In an opening session presentation at PAINWeek 2018 in Las Vegas, Nevada, September 4-8, 2018, titled, "Electroceuticals: The Future of Interventional Pain Management?” the case was made for applying neuromodulation as a non-opioid and opioid-sparing intervention for chronic pain.
“Since the Roman Empire, electricity has been used in the field of medicine for treating pain,” indicated Sean Li, MD, Regional Medical Director and Partner, Premier Pain Centers, East Brunswick, New Jersey. “In the era of modern medicine, the field of neuromodulation has entered its renaissance with introduction of novel wave forms such as HF-SCS (high frequency spinal cord stimulation) at 10 kHz, burst closed loop, and noninvasive vagal nerve stimulation.
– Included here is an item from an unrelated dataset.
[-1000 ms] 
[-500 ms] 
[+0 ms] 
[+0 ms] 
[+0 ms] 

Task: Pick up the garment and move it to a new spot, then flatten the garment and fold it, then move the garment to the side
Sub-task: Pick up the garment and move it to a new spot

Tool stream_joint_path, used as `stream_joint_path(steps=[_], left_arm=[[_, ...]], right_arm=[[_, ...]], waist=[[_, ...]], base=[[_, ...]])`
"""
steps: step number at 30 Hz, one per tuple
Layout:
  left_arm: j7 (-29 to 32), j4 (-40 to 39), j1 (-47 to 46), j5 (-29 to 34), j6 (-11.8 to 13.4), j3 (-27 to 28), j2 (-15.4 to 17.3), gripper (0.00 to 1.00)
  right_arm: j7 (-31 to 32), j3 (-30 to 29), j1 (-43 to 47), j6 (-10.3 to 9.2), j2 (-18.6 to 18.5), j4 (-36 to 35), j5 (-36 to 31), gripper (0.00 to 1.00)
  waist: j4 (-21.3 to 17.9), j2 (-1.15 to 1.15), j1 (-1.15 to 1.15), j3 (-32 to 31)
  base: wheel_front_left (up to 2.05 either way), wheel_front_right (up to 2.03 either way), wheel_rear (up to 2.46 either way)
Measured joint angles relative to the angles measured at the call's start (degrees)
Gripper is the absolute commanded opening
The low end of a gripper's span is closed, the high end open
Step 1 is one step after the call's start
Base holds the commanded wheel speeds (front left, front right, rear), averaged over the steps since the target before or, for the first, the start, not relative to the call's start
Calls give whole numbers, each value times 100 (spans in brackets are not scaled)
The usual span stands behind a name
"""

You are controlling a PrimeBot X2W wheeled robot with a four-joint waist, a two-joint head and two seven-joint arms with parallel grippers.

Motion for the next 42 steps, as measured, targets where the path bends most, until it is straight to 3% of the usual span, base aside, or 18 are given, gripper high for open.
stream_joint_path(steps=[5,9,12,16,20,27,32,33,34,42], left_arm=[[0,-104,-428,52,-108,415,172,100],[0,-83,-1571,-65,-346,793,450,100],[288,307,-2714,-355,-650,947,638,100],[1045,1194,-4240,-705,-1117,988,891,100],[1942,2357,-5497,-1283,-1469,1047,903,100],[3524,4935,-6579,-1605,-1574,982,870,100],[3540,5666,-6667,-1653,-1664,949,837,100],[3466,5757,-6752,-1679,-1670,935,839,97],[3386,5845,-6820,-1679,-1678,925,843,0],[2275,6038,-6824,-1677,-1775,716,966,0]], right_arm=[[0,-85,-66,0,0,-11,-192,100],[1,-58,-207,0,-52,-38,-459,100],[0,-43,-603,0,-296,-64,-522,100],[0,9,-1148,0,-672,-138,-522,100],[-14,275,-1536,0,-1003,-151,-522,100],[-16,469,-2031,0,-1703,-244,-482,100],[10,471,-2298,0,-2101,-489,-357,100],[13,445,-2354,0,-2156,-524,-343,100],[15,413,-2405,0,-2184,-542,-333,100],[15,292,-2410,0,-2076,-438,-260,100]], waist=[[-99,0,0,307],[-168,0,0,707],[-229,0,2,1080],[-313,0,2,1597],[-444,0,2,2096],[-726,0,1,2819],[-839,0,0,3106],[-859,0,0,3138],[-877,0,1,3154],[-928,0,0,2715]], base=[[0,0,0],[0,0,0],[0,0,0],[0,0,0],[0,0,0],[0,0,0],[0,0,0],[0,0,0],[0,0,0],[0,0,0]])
“This ripple effect has provided chronic pain patients with additional treatment options and challenged our current understanding of neurostimulation,” Li advised the session attendees.
That sentiment is increasingly expressed by those familiar with the technology, as reflected by a recent commentary in the journal Neuromodulation by Editor-in-Chief Robert Levy, MD, PhD. “With proven far better outcomes and profoundly fewer serious complications, neurostimulation, and not chronic opioids, is becoming a no brainer,” Levy wrote.
In a presentation later in PAINWeek, Li reported on a prospective trial that he conducted with colleagues to assess HF-SCS at 10 kHz in the treatment of chronic, intractable pain from peripheral polyneuropathy (PPN). They enrolled 26 subjects with chronic, intractable pain from PPN affecting an upper or lower limb. The average pain at baseline reported on a 0- to 10-cm visual analog scale was 8.2 ± 1.0 cm.
The subjects were implanted with 2 epidural leads spanning C2-C6 vertebral bodies for upper limb pain or T8-T11 for lower limb pain. After successful trial stimulation, each was implanted with a proprietary HF-SCS at 10kHz delivery device (Senza, Nevro), developed to produce spinal cord stimulation without paresthesia.